# Task instructions:
Find the lines holding the string "photo" in the data, then copy all of them.

# Material for the task:
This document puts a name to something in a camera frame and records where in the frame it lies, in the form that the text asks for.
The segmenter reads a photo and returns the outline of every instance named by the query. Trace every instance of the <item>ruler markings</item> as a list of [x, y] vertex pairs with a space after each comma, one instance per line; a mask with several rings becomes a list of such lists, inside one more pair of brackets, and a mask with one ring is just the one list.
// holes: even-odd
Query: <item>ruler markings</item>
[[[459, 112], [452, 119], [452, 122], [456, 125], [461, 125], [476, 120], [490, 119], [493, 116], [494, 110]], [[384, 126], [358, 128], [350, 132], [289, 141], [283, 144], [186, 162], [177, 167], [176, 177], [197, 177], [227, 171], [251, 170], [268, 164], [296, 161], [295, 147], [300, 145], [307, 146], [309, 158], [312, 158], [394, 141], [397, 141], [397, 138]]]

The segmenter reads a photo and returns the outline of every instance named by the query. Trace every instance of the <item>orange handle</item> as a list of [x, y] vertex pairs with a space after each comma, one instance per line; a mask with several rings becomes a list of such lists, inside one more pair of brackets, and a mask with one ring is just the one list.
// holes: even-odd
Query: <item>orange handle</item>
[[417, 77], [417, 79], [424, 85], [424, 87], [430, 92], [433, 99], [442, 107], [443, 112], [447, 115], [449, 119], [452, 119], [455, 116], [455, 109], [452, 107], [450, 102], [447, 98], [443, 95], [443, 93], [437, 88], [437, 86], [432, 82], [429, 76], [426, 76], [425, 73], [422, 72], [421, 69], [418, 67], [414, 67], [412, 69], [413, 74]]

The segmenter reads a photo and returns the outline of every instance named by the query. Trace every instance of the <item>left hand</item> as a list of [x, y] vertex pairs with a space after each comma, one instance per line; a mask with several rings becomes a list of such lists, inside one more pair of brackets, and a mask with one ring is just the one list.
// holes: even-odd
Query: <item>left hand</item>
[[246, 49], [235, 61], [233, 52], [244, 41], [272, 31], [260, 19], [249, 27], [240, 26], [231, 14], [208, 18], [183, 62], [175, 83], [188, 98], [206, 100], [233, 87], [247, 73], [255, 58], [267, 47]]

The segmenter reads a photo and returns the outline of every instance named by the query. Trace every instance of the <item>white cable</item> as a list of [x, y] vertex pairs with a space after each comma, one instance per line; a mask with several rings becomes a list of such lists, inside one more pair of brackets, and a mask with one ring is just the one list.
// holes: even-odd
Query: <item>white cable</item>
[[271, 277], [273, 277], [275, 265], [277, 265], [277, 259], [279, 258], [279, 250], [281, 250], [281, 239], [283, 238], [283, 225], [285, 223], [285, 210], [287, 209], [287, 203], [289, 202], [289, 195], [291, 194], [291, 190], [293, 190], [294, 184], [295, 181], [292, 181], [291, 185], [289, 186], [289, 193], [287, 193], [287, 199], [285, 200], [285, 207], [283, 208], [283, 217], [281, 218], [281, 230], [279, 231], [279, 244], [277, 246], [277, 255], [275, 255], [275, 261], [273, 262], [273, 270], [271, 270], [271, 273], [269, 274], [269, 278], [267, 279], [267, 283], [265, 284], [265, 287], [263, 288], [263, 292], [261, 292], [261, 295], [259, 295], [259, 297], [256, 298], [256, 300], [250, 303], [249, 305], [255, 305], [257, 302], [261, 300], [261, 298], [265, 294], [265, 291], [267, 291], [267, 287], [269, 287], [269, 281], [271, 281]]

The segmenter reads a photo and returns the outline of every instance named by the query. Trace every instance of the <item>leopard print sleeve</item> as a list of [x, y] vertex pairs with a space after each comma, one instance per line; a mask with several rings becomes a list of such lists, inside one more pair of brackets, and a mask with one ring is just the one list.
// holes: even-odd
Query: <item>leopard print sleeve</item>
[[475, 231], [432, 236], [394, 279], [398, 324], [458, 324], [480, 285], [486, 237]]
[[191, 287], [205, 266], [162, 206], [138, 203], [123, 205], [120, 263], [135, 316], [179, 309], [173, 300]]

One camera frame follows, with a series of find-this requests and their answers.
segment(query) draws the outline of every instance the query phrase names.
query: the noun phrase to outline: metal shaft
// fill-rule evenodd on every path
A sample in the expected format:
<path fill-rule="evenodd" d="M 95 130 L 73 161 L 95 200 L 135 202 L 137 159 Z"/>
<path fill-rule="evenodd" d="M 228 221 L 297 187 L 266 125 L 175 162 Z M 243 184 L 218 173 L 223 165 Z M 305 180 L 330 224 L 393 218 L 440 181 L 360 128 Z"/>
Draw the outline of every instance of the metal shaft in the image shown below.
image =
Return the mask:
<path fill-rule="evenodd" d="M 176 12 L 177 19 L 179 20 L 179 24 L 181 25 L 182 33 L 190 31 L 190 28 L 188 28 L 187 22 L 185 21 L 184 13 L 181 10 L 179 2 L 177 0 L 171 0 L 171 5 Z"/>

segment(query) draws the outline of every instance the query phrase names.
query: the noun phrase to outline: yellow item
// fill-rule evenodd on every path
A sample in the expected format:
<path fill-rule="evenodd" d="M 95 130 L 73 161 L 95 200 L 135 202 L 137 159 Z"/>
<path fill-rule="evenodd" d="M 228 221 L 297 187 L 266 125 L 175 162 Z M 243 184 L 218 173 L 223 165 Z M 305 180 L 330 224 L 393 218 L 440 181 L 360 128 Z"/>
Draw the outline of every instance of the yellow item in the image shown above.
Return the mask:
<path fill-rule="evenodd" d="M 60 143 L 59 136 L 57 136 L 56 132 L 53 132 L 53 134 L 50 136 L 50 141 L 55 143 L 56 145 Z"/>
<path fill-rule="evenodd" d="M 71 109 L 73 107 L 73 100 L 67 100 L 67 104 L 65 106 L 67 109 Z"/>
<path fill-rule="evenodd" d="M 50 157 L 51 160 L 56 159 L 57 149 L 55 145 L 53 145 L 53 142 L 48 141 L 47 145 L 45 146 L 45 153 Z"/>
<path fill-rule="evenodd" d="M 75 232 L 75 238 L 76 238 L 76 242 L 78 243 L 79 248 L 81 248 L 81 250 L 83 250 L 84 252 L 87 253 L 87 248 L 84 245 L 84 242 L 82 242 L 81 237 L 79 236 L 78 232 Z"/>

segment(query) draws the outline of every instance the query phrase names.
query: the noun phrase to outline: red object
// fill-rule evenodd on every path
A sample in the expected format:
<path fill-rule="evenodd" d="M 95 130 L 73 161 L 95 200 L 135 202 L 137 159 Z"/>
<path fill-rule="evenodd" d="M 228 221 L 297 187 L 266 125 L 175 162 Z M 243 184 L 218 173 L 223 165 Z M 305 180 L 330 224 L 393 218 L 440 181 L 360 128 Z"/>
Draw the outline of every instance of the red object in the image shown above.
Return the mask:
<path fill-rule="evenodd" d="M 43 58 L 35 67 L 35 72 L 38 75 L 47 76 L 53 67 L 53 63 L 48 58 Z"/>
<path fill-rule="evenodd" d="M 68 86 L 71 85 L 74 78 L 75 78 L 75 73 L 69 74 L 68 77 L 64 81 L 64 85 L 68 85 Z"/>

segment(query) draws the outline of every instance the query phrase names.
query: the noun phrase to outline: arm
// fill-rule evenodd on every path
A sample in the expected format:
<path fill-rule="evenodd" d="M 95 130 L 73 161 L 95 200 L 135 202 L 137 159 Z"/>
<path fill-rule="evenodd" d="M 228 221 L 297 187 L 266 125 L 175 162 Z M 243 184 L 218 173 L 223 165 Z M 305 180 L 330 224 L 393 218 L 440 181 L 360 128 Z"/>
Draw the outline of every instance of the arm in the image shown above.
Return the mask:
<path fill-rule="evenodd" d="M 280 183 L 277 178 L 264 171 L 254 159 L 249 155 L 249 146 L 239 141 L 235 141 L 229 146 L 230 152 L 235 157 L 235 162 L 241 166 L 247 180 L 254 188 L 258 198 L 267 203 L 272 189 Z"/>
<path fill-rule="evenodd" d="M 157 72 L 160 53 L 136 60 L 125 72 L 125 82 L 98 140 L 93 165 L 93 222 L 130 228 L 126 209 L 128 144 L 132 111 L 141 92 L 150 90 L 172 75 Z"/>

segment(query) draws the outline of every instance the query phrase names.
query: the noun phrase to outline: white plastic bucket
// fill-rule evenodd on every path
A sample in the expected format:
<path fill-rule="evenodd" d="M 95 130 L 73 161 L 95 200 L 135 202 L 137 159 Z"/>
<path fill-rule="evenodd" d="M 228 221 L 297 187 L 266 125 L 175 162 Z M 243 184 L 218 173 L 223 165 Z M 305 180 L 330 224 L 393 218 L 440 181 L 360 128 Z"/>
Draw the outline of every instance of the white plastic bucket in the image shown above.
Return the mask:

# Answer below:
The segmenter reads a photo and returns the outline of every instance named by the query. Trace every instance of the <item>ruler markings</item> as a list of [x, y] vertex pairs with a space after each comma, one instance per line; a mask with several rings becomes a list of such lists, inside one more pair of brackets, and a mask with one ring is just the one list.
The segmenter reads a photo and returns the outline of every instance named by the query. Trace every instance of the <item>orange handle</item> as a list of [x, y] vertex pairs with a space after each comma, one instance per line; a mask with several rings becomes a list of such lists, inside one more pair of brackets, and a mask with one ring is just the one list.
The segmenter reads a photo and returns the outline of every instance named by the query. Trace every instance of the <item>left hand</item> as a list of [x, y] vertex pairs with a space after each comma, one instance per line; a mask with several rings becomes a list of such lists, inside one more pair of brackets, and a mask with one ring is just the one list.
The segmenter reads a photo and returns the outline of every instance named by the query. Trace every instance of the <item>white cable</item> as a list of [x, y] vertex pairs with a space after each comma, one instance per line; a mask with several rings becomes a list of such lists, inside one more pair of brackets, and a mask with one ring is just the one list.
The segmenter reads a photo and returns the outline of every instance named by the query. Trace every instance of the <item>leopard print sleeve</item> as a list of [x, y] vertex pairs with a space after each comma, one instance per line; a mask with several rings becomes a list of such lists, inside one more pair of brackets, and a mask with one ring is just the one list.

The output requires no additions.